Dall’intervento del poeta Andrea Simi, che ha letto con grande afflato la bellissima Mediterranea, a quelli di Maria Gargotta e Francesco D’Episcopo, docenti della Federico II, le riflessioni hanno messo in evidenza la capacità del poeta di calarsi nella grande cultura classica con lo sguardo dell’oggi, muovendosi al suo interno con lo spirito inquieto e folle proprio del visionario contemporaneo.
E’ stato detto che i suoi versi, dove vivono voci provenienti da lontano nel tempo e nello spazio, sono straordinari non tanto per la molteplicità di luoghi che riportano, ma per come il poeta li vede, perché Antonio vede oltre, seguendo una sua rotta, quella della follia.

In lui, così pieno di creatività, c’è uno spirito dionisiaco che lo proietta al di là delle barriere del reale, verso una visione-altra del mondo dove la vita acquista una dimensione diversa e brilla nella sua sacralità.

Quanta simbologia è nell’immagine di copertina dove la testa rotta di Afrodite, la dea della bellezza e dell’amore, binomio essenziale alla vita, richiama la profanzione del Mediterraneo, oggi cimitero marino, tomba di migliaia di vite!

A chi cerca l’oltre, la prosaicità e decadenza della vita quotidiana pesano molto e il tormento spinge alla fuga. Così Antonio De Luca, nel suo intervento, esprime il desiderio di scappare da Napoli, una città che ha perso l’anima nella sua insulsa modernità. Attraversare le sue strade, questo inverno, è stato per lui angosciante e nella cupa Napoli ufficiale ha potuto sopravvivere solo immergendosi nel Museo Nitsch, che definisce tempio di un paganesimo primordiale.
Tutto è perduto? Napoli per Antonio è stato il luogo da cui è partito il suo rapporto col mondo classico; ma dove guardare per sperare in un recupero della sua anima plurimillennaria?
C’è un piccolo episodio che gli apre il cuore alla speranza. Girando fra le bancarelle di un mercatino multietnico, un giorno ha sentito usare naturalmente la lingua napoletana da un piccolo somalo.
Ecco, lo scambio fra popoli può riprendere e questo potrebbe far nascere una nuova Neapolis.
Così intravvede, in lontananza, la Napoli diversa da quella di oggi che potrà tornare ad amare.

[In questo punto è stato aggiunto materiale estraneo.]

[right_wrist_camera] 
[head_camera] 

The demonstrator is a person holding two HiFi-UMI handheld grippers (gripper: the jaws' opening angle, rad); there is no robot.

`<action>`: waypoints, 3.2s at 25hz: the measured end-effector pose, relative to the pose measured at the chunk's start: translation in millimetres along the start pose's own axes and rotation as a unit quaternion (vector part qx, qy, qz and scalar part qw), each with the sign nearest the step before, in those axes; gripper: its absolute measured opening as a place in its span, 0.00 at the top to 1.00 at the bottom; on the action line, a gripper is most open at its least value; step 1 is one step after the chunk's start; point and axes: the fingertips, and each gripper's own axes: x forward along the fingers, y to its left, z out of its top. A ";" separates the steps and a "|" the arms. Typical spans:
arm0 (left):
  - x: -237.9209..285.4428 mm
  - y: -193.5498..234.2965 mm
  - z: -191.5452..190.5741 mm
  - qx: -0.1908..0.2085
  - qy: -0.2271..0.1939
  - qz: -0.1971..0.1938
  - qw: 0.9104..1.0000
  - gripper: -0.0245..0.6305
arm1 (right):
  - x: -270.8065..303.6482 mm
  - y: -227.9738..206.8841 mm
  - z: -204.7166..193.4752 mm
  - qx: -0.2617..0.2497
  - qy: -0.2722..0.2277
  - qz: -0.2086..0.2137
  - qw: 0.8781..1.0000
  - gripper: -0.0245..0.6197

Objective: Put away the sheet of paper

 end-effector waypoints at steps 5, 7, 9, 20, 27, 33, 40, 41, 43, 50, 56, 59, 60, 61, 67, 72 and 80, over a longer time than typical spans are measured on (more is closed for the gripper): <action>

Per ora la città in cui sta bene è Lisbona, ma il suo locus amenus rimane sempre la vigna del Fieno, luogo vitale da cui parte e a cui ritorna, dove il suo io trova il tempo-spazio in cui sta bene.

La dotta e piacevole discussione è stata intercalata dalla lettura di alcune poesie di Antonio, tra cui una in napoletano, oltre che da un canto in greco delle zone del Salento, a cura di Margherita Vicari e Irene Gallardo accompagnate da Julia Primicile Carafa col suo flauto.

Tra il pubblico tanti volti attenti e interessati, alcuni anche ponzesi.